(Task data begins)

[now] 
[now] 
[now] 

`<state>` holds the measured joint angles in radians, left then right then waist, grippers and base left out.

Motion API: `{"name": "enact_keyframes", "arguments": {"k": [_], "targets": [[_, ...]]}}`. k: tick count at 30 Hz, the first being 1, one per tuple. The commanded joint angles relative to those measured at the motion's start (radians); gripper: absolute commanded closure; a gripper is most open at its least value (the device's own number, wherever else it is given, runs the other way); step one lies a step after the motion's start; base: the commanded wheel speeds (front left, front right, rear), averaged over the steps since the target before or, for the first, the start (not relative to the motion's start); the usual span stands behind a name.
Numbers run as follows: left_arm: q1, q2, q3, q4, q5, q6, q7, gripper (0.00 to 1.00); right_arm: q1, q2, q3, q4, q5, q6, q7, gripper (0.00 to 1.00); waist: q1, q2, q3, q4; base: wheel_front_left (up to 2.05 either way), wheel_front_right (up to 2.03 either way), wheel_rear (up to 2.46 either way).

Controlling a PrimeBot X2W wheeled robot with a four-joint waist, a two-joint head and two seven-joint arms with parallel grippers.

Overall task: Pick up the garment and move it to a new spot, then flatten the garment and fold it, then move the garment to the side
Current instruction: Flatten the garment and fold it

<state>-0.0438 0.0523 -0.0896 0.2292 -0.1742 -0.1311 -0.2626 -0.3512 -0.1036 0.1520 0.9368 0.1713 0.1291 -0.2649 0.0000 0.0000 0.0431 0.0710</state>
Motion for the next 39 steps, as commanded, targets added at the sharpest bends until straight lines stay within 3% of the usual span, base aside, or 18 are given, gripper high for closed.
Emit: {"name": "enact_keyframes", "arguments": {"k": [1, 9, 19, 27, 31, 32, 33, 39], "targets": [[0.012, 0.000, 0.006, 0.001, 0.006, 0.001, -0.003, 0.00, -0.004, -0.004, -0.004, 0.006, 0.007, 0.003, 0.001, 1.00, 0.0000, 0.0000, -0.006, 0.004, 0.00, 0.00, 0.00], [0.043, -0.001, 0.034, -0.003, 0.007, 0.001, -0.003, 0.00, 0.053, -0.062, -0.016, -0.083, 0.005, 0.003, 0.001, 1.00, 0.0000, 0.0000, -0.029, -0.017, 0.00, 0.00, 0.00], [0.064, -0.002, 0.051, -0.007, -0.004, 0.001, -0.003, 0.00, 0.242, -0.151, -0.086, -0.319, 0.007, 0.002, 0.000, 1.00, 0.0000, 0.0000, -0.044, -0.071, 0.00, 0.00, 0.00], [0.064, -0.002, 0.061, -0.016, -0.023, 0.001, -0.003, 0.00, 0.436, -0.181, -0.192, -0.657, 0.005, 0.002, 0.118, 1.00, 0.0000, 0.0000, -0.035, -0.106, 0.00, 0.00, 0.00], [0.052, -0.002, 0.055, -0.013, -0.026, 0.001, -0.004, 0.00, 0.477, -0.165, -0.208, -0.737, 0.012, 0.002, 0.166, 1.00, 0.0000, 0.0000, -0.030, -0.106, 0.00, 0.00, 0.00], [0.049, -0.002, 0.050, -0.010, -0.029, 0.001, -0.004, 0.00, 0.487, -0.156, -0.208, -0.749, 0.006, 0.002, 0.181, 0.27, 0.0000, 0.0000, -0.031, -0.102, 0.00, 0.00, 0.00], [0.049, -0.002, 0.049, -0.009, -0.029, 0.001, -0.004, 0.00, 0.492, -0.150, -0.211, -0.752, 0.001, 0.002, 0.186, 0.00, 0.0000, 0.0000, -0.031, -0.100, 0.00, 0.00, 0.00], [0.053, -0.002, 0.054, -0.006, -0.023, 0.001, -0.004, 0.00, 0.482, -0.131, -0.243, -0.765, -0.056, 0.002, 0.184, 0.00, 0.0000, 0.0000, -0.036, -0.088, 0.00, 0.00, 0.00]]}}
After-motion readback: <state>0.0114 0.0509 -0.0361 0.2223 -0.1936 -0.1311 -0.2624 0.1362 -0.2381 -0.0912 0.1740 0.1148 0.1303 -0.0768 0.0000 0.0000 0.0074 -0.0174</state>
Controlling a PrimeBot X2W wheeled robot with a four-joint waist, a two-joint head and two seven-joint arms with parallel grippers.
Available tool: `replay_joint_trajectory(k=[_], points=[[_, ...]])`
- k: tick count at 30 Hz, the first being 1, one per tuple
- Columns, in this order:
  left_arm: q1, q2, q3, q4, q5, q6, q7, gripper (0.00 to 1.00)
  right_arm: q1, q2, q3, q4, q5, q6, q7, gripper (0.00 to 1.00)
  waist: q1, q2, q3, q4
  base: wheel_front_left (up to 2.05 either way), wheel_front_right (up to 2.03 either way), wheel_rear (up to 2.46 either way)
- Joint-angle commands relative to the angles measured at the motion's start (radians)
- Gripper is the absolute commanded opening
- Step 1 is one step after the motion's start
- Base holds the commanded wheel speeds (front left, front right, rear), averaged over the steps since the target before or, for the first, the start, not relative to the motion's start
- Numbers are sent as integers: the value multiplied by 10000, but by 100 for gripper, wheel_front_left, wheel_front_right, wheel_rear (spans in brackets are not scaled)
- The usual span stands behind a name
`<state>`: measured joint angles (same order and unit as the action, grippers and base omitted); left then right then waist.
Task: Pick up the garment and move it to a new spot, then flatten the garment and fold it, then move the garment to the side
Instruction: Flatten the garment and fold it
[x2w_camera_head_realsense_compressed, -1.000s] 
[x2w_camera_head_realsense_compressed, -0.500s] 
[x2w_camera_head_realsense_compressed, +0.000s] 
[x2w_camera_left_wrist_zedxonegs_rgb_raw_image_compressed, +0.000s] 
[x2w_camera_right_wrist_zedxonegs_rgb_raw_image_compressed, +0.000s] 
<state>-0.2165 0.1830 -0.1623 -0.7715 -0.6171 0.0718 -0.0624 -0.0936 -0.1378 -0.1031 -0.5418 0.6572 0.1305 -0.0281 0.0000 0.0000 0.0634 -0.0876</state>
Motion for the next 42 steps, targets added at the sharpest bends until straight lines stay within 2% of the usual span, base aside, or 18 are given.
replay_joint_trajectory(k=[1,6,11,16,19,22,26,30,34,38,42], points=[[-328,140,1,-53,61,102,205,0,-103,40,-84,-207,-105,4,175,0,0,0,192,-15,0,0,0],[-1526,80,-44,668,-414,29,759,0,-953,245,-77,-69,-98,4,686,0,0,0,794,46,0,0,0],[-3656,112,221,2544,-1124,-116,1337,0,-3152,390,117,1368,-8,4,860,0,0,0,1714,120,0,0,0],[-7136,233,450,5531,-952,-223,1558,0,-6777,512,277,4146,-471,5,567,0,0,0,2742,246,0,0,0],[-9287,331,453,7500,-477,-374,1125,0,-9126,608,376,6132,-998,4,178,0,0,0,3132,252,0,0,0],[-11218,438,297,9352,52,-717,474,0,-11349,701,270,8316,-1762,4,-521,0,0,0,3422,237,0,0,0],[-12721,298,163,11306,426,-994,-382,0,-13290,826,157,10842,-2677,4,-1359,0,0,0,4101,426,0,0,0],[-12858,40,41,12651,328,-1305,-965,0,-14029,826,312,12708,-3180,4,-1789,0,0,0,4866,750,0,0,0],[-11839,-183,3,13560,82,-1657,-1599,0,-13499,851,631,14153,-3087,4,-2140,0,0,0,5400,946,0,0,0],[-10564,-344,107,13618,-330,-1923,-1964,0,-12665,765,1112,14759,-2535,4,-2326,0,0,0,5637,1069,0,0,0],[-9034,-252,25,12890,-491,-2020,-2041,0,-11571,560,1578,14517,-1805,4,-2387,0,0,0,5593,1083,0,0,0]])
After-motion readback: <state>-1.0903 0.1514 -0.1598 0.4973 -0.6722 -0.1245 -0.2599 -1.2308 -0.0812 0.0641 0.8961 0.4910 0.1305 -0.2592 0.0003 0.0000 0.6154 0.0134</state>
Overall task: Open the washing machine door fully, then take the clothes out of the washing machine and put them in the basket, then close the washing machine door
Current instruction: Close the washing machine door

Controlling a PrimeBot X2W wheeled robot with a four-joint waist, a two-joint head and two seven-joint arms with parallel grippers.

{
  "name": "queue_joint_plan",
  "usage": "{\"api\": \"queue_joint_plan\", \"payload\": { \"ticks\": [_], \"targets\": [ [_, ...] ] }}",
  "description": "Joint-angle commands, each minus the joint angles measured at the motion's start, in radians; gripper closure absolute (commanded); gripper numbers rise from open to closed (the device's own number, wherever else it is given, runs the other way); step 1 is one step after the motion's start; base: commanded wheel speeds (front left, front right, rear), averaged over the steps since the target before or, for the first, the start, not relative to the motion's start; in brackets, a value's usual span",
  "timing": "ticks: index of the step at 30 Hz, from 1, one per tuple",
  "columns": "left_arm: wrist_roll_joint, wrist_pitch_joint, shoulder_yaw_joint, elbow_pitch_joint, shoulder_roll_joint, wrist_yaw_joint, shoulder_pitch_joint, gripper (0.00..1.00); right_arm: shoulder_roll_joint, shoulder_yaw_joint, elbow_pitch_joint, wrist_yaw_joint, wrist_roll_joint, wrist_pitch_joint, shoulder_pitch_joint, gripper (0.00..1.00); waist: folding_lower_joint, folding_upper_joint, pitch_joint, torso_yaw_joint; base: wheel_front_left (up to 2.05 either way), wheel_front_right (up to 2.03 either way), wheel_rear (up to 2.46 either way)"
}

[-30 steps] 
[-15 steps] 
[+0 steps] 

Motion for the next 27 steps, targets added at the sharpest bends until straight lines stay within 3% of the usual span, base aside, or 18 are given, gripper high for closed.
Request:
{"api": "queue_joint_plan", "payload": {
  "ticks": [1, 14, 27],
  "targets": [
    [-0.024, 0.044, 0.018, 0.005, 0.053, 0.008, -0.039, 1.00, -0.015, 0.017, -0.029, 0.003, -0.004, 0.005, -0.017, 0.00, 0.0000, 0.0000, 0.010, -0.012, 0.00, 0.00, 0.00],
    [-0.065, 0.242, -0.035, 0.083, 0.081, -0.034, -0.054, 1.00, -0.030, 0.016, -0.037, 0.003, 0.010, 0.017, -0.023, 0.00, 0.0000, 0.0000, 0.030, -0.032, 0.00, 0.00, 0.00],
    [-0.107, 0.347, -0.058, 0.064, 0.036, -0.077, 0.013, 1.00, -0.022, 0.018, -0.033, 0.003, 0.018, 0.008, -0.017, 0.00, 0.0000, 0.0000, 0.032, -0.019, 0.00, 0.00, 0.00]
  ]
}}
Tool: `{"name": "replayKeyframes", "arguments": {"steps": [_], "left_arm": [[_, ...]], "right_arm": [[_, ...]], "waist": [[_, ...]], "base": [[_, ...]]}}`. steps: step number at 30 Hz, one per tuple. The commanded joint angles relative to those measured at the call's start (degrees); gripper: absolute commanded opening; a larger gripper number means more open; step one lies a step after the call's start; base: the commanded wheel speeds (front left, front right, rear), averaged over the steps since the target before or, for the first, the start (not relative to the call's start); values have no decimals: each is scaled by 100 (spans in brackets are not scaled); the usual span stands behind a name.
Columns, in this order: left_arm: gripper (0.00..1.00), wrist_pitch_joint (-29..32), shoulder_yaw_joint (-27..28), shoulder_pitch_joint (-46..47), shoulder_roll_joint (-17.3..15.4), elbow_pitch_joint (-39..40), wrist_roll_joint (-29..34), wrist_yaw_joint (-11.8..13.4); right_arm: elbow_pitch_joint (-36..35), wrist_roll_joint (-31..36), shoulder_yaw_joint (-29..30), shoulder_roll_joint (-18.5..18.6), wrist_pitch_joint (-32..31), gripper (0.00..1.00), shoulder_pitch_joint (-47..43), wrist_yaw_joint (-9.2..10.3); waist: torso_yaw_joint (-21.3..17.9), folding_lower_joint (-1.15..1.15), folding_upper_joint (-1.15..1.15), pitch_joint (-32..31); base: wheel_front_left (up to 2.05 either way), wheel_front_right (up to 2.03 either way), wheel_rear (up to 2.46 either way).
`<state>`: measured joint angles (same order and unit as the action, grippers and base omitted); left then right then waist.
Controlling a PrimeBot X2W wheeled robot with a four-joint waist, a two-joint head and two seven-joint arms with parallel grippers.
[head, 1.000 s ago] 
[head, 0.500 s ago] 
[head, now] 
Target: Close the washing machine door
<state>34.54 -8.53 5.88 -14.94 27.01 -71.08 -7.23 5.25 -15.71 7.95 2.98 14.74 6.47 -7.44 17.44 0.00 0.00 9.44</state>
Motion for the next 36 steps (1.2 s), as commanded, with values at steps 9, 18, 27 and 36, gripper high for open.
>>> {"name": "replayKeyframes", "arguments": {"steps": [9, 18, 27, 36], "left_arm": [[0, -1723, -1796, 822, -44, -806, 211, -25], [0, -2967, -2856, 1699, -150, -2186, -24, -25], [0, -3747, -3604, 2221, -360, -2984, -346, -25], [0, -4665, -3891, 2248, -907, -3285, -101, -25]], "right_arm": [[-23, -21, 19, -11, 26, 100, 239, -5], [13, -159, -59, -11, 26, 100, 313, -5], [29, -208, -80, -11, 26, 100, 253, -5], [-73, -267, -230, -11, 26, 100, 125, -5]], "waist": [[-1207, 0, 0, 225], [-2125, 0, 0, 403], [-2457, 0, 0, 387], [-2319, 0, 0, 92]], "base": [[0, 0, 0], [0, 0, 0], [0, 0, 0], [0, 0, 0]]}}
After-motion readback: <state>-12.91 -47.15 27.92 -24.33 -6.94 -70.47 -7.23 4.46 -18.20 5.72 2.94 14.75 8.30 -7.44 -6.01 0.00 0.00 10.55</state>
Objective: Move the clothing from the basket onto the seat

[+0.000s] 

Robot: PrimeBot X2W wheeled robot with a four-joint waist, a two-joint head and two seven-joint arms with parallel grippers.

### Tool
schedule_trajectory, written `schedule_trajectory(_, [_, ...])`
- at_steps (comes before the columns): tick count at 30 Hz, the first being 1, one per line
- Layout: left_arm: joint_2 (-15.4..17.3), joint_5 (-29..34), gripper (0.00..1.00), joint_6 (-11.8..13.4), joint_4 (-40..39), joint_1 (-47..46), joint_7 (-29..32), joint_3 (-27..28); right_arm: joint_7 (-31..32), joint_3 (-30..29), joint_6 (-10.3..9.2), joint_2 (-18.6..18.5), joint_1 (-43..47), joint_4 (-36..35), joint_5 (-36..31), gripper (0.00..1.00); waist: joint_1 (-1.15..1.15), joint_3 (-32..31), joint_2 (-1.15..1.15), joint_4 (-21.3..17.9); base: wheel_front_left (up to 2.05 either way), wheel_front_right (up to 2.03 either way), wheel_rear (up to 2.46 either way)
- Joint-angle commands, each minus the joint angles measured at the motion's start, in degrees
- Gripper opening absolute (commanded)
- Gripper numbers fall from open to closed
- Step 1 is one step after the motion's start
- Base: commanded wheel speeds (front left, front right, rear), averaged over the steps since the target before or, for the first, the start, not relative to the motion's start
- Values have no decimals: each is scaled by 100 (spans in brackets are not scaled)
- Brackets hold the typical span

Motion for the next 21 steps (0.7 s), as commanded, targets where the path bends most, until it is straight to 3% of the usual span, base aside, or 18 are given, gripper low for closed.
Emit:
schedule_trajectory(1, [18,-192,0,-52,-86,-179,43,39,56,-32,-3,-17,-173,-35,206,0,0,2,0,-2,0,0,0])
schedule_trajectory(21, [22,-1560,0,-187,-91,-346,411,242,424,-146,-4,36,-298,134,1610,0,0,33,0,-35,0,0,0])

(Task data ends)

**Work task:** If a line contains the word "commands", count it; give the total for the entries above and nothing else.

**Result of this exercise:** 3